Warum eigentlich Museumsreservat? Die
Burg Turaida war recht lange bewohnt, bis ins 17.
Jahrhundert hinein, doch dann verlor die Burg an militärischer Bedeutung
und das Gelände ging in Privatbesitz über, an Gotthard
Wilhelm von Budberg. Von dieser Zeit zeugen unter anderem eine der
ältesten lettischen Holzkirchen von 1750 und zwei Holzhäuser des Gutsverwalters. Darüber hinaus ist auf dem Gelände aber auch
noch der sogenannte Volksliederberg angelegt, also ein
Skulpturengarten, der dem Vater der lettischen Volkslieder (Dainas),
Krišjānis Barons, gewidmet ist. Hier und auf den umliegenden Wiesen
findet übrigens am 23. Juni jeden Jahres eine der größten
und schönsten Ligo-Feste (Mitsommernacht) in Lettland statt.
Burg Sigulda |
Warum etwas weiter
südlich Mitte des 13. Jh. dann auch noch die Burg Krimulda errichtet
wurde, ist mir bis heute nicht verständlich, auf jeden Fall
gehörten beide zum Erzbistum Riga, während die Burg Sigulda
(Segewold) auf der linken Seite der Gauja im Besitz des Schwertbrüderorden war (später Livländischer Orden).

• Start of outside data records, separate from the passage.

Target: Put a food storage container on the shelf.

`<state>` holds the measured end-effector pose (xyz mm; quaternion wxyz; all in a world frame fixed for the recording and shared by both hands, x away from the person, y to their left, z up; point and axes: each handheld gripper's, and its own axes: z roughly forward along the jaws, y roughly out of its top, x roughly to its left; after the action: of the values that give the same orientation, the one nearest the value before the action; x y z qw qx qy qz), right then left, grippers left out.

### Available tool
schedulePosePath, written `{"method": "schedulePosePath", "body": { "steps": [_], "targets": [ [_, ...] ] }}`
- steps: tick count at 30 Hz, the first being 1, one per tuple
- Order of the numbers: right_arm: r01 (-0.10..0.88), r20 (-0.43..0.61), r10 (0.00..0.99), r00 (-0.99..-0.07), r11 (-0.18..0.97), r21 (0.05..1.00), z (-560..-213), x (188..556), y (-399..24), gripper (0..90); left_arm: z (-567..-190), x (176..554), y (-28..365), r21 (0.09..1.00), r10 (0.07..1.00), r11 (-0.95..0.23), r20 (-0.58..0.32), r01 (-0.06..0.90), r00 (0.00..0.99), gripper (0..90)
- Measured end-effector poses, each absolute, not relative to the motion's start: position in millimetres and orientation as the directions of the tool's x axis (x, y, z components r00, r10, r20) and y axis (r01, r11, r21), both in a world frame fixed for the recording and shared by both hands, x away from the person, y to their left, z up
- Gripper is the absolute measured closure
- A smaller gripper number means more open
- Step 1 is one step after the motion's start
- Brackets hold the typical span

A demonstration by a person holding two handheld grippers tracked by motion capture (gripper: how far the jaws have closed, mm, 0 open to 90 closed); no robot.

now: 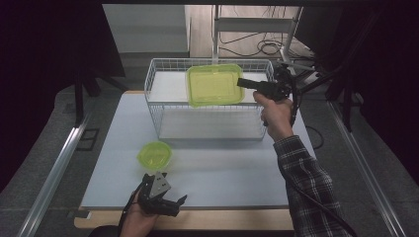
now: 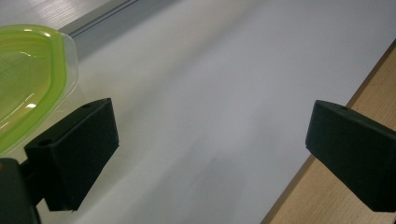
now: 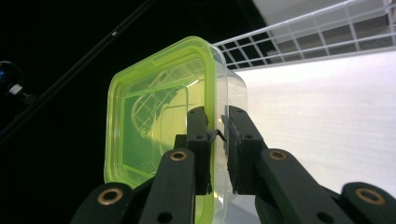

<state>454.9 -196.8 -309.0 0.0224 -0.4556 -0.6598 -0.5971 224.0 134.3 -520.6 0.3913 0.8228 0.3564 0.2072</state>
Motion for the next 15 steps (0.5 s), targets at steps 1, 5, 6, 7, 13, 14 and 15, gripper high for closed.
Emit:
{"method": "schedulePosePath", "body": {
  "steps": [1,5,6,7,13,14,15],
  "targets": [
    [0.626,0.57,0.582,-0.58,-0.129,0.769,-309,457,-196,80.3,-521,224,134,0.791,0.748,-0.44,0.062,0.424,0.661,2.3],
    [0.627,0.568,0.599,-0.564,-0.136,0.767,-309,464,-194,80.3,-521,224,134,0.792,0.748,-0.44,0.062,0.423,0.661,2.3],
    [0.631,0.571,0.604,-0.556,-0.14,0.763,-310,465,-194,80.3,-521,224,134,0.792,0.747,-0.44,0.061,0.424,0.662,2.4],
    [0.632,0.571,0.61,-0.549,-0.143,0.761,-311,467,-194,80.3,-521,224,134,0.791,0.747,-0.441,0.061,0.424,0.662,2.4],
    [0.642,0.567,0.644,-0.515,-0.149,0.752,-316,474,-192,80.2,-521,224,134,0.79,0.745,-0.443,0.061,0.424,0.664,2.4],
    [0.642,0.563,0.648,-0.512,-0.147,0.752,-316,475,-192,80.2,-521,224,134,0.787,0.743,-0.448,0.065,0.424,0.666,2.3],
    [0.639,0.553,0.658,-0.511,-0.139,0.756,-317,476,-191,80.1,-521,224,134,0.784,0.741,-0.454,0.068,0.423,0.668,2.3]
  ]
}}
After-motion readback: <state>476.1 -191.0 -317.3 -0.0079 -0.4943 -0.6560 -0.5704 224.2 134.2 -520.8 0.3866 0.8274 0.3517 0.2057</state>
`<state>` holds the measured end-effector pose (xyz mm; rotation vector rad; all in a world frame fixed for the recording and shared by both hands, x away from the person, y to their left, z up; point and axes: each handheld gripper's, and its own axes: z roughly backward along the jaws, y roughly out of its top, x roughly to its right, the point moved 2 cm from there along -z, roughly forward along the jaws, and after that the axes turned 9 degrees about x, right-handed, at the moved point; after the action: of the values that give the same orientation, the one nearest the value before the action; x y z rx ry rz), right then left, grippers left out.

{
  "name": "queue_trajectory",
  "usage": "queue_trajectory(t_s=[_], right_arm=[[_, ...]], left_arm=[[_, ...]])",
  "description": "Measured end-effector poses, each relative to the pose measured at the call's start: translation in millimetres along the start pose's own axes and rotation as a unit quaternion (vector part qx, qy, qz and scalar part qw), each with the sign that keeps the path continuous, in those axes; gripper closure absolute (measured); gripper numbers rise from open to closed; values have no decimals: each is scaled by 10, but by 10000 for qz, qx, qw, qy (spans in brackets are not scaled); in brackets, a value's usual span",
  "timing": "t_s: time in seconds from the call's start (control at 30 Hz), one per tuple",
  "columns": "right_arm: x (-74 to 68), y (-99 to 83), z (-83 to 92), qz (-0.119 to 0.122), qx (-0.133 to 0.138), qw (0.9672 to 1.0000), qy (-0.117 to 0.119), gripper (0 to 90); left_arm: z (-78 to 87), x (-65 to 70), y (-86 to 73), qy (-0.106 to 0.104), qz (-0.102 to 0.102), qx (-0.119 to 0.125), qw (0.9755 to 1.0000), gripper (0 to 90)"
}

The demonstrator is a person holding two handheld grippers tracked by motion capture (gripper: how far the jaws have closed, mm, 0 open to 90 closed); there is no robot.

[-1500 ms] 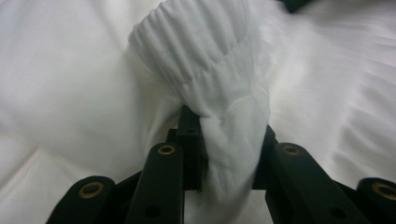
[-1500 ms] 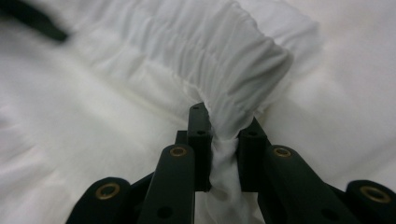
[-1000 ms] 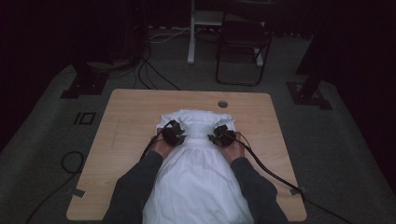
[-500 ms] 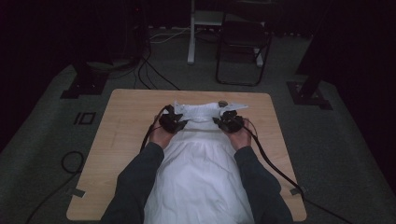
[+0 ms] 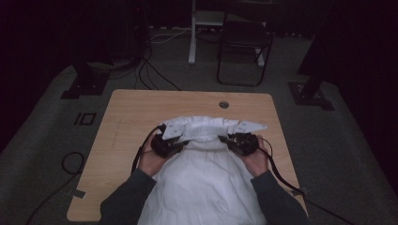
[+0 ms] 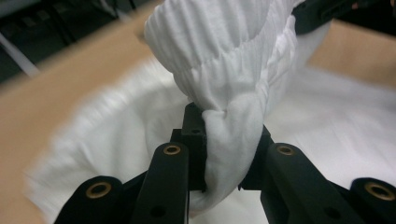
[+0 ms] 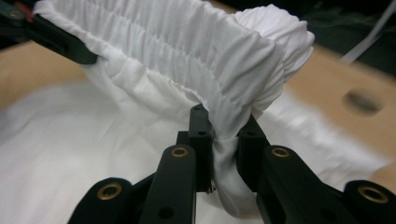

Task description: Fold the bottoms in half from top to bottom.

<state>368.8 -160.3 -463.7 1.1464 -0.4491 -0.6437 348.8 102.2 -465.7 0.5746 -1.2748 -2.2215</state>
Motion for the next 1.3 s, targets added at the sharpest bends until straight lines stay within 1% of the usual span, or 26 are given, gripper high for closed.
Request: queue_trajectory(t_s=[0.03,0.1,0.13,0.17,0.2,0.23,0.27,0.3,0.4,0.43,0.5,0.57,0.6,0.67,0.7,0.73,0.77,0.8,0.87,0.97,1.0,1.07,1.13,1.17,1.2,1.3], right_arm=[[-112,-202,-4,36,-263,9996,108,804],[-212,-408,-35,98,-546,9983,197,803],[-212,-408,-35,98,-546,9983,197,803],[-305,-601,-77,36,-763,9966,299,802],[-305,-601,-77,36,-763,9966,299,802],[-342,-688,-102,34,-872,9956,349,802],[-396,-818,-146,-32,-1008,9942,383,800],[-416,-876,-164,-61,-1050,9937,384,798],[-413,-977,-204,-374,-1107,9918,510,793],[-406,-1001,-227,-408,-1134,9912,547,793],[-381,-1048,-300,-268,-1174,9919,408,801],[-296,-1045,-374,-224,-1073,9935,318,806],[-242,-1028,-413,-210,-1059,9938,248,808],[-127,-992,-497,-161,-1042,9943,149,809],[-72,-976,-539,-241,-1029,9943,127,809],[-72,-976,-539,-241,-1029,9943,127,809],[14,-944,-616,-373,-1007,9942,92,809],[36,-930,-653,-390,-994,9943,39,809],[60,-904,-721,-417,-965,9944,-87,809],[114,-863,-818,-444,-949,9943,-201,809],[114,-863,-818,-444,-949,9943,-201,809],[224,-812,-932,-492,-936,9939,-313,809],[310,-774,-1008,-511,-953,9933,-412,809],[349,-755,-1045,-511,-964,9930,-450,809],[349,-755,-1045,-511,-964,9930,-450,809],[464,-699,-1139,-565,-1027,9918,-518,809]], left_arm=[[-43,98,-251,-144,168,-287,9993,773],[-119,185,-522,-342,331,-660,9967,770],[-119,185,-522,-342,331,-660,9967,769],[-204,235,-755,-497,486,-1015,9924,767],[-204,235,-755,-497,486,-1015,9924,767],[-238,232,-871,-465,494,-1093,9917,767],[-252,224,-904,-435,501,-1048,9923,766],[-261,210,-919,-411,410,-1037,9929,768],[-306,179,-891,-109,-5,-1115,9937,770],[-334,154,-879,-57,2,-1126,9936,769],[-386,75,-851,-51,291,-1130,9932,768],[-430,49,-823,8,527,-1129,9922,766],[-446,52,-810,-5,571,-1133,9919,764],[-466,57,-802,21,545,-1122,9922,761],[-515,25,-793,65,465,-1080,9930,761],[-515,25,-793,65,465,-1080,9930,762],[-578,-59,-778,159,418,-1030,9937,763],[-578,-59,-778,159,418,-1030,9937,765],[-691,-228,-745,373,297,-994,9939,767],[-808,-396,-701,497,203,-975,9938,769],[-808,-396,-701,497,203,-975,9938,769],[-925,-522,-649,605,156,-965,9934,768],[-962,-557,-633,624,167,-956,9933,768],[-1021,-620,-605,643,202,-950,9932,768],[-1021,-620,-605,643,202,-950,9932,768],[-1083,-686,-551,666,328,-1049,9917,768]])
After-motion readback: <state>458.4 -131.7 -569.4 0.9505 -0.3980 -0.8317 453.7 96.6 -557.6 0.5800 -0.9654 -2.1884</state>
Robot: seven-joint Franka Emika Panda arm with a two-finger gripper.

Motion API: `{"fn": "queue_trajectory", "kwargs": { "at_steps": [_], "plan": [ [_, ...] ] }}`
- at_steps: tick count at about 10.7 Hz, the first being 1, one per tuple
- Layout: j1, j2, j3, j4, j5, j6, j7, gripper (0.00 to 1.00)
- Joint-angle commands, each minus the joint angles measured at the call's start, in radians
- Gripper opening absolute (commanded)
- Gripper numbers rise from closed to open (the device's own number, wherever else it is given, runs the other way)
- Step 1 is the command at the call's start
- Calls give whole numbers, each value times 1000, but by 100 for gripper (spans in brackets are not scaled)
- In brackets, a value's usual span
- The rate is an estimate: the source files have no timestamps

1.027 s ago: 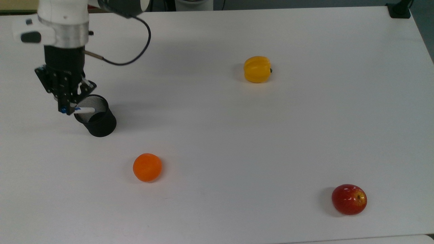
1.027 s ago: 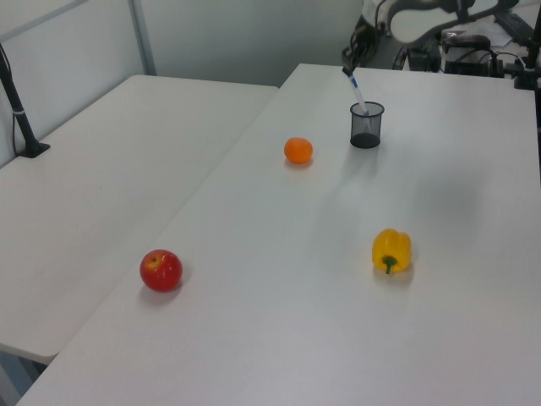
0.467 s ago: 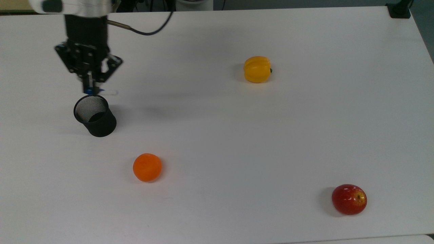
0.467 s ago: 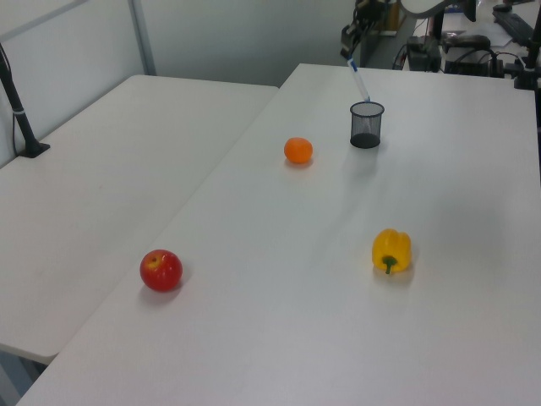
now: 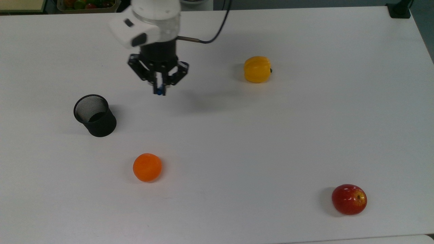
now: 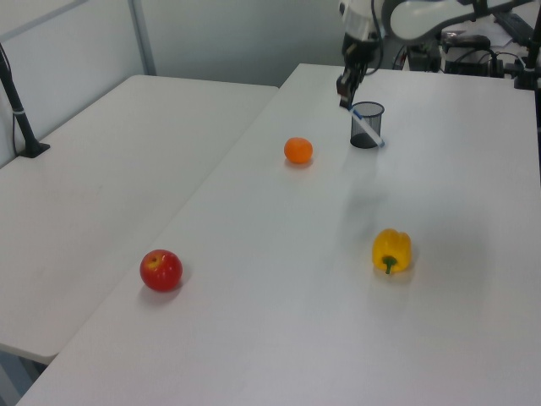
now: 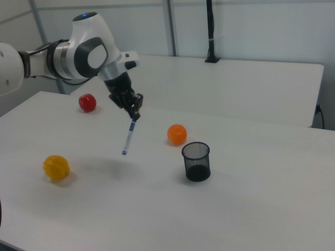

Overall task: Take marker pen
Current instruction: 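Carry the marker away from the cup and lower it to the table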

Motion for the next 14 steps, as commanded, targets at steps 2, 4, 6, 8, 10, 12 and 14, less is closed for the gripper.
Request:
{"fn": "queue_trajectory", "kwargs": {
  "at_steps": [2, 4, 6, 8, 10, 12, 14],
  "plan": [
    [95, 82, -12, -15, 12, -34, 16, 14],
    [102, 111, -12, -15, 12, -28, 16, 14],
    [104, 138, -12, -15, 12, -25, 16, 14],
    [104, 138, -10, -14, 12, -23, 16, 21],
    [104, 138, -10, -14, 12, -28, 16, 99],
    [104, 133, -10, -11, 10, -33, 8, 100],
    [107, 118, -10, -12, 10, -36, 14, 100]
  ]
}}
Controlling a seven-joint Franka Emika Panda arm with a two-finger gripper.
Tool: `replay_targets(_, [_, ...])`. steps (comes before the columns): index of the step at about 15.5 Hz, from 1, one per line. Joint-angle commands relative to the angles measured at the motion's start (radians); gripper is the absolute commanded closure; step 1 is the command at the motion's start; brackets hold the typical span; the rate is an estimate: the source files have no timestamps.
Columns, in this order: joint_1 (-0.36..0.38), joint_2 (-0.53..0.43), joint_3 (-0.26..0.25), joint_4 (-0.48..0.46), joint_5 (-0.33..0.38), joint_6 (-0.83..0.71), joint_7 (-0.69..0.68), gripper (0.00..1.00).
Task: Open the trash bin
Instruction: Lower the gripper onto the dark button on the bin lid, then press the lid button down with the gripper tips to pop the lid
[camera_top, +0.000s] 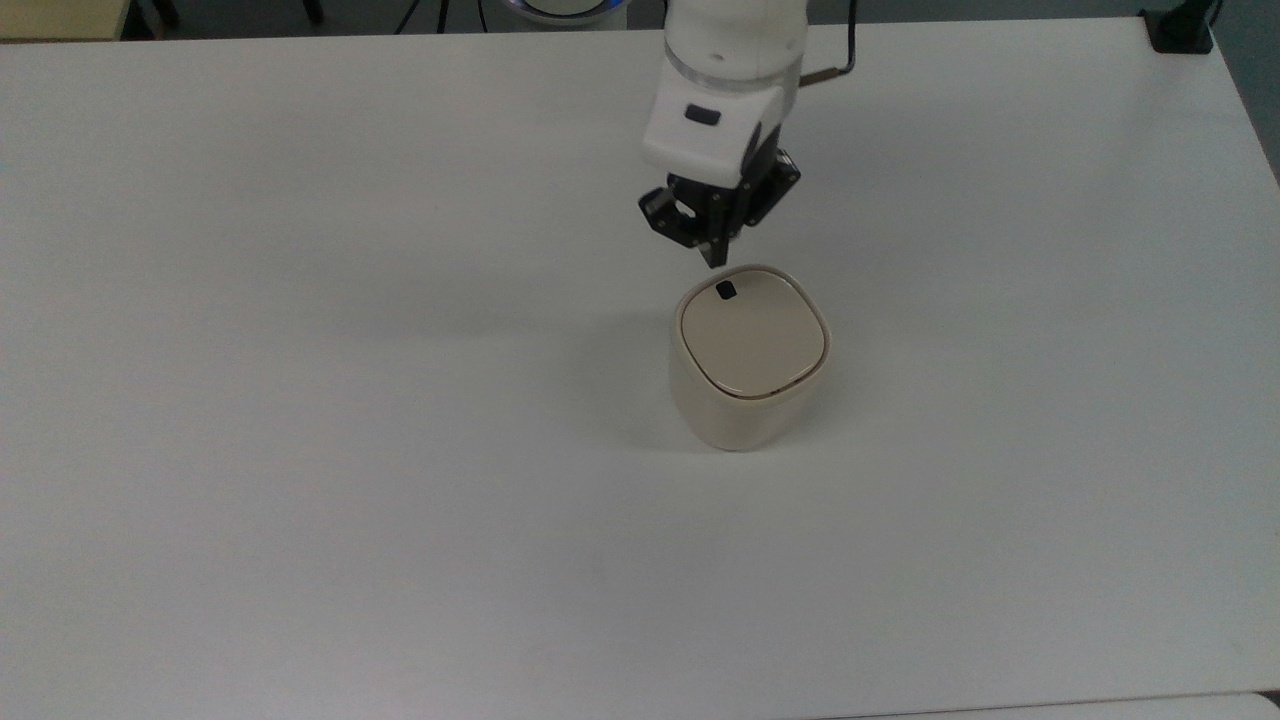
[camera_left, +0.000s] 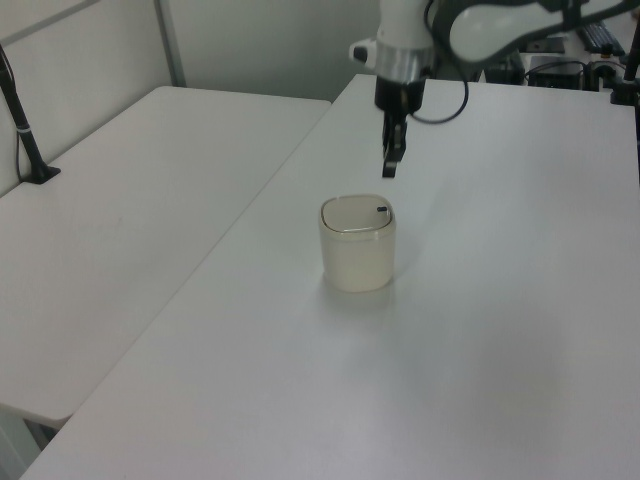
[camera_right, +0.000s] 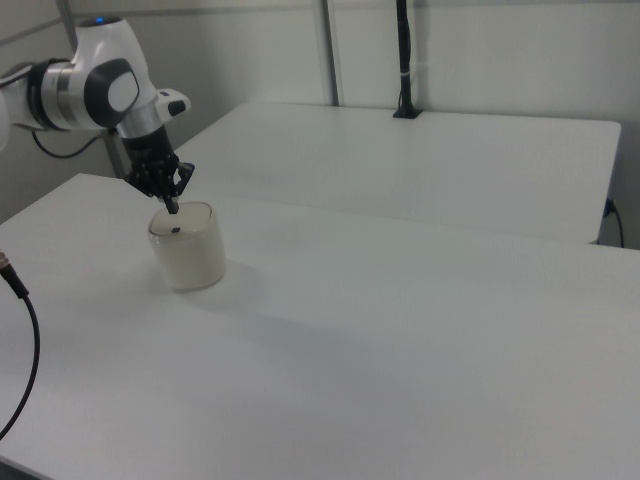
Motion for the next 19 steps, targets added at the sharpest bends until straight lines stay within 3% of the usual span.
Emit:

Neues Schloss in Sigulda |
In den wenigen
Überresten der Burg Sigulda treten nun schon seit über 20 Jahren
Anfang August in- und ausländische Sänger im Rahmen von
Galakonzerten oder Freilicht-Opernaufführungen auf. Am Abend meines
Besuchs wurde „Carmen“ von Georges Bizet aufgeführt. Aber was
spielt die Musik schon für eine Rolle bei so einem Event. Die
Opernfestspiele in Sigulda sind ein wichtiges gesellschaftliches
Ereignis in Lettland...
Nicht ohne Grund ist
Sigulda die Partnerstadt von Riga im Kulturhauptstadtjahr 2014. Und
so fanden und finden im Laufe des Jahres zahlreiche zusätzliche
Veranstaltungen statt, wie beispielsweise ein spektakuläres
Naturkonzert vor der Gutmannshöhle. Morgen. Samstag. Ein guter
Grund, erneut nach Sigulda zu fahren.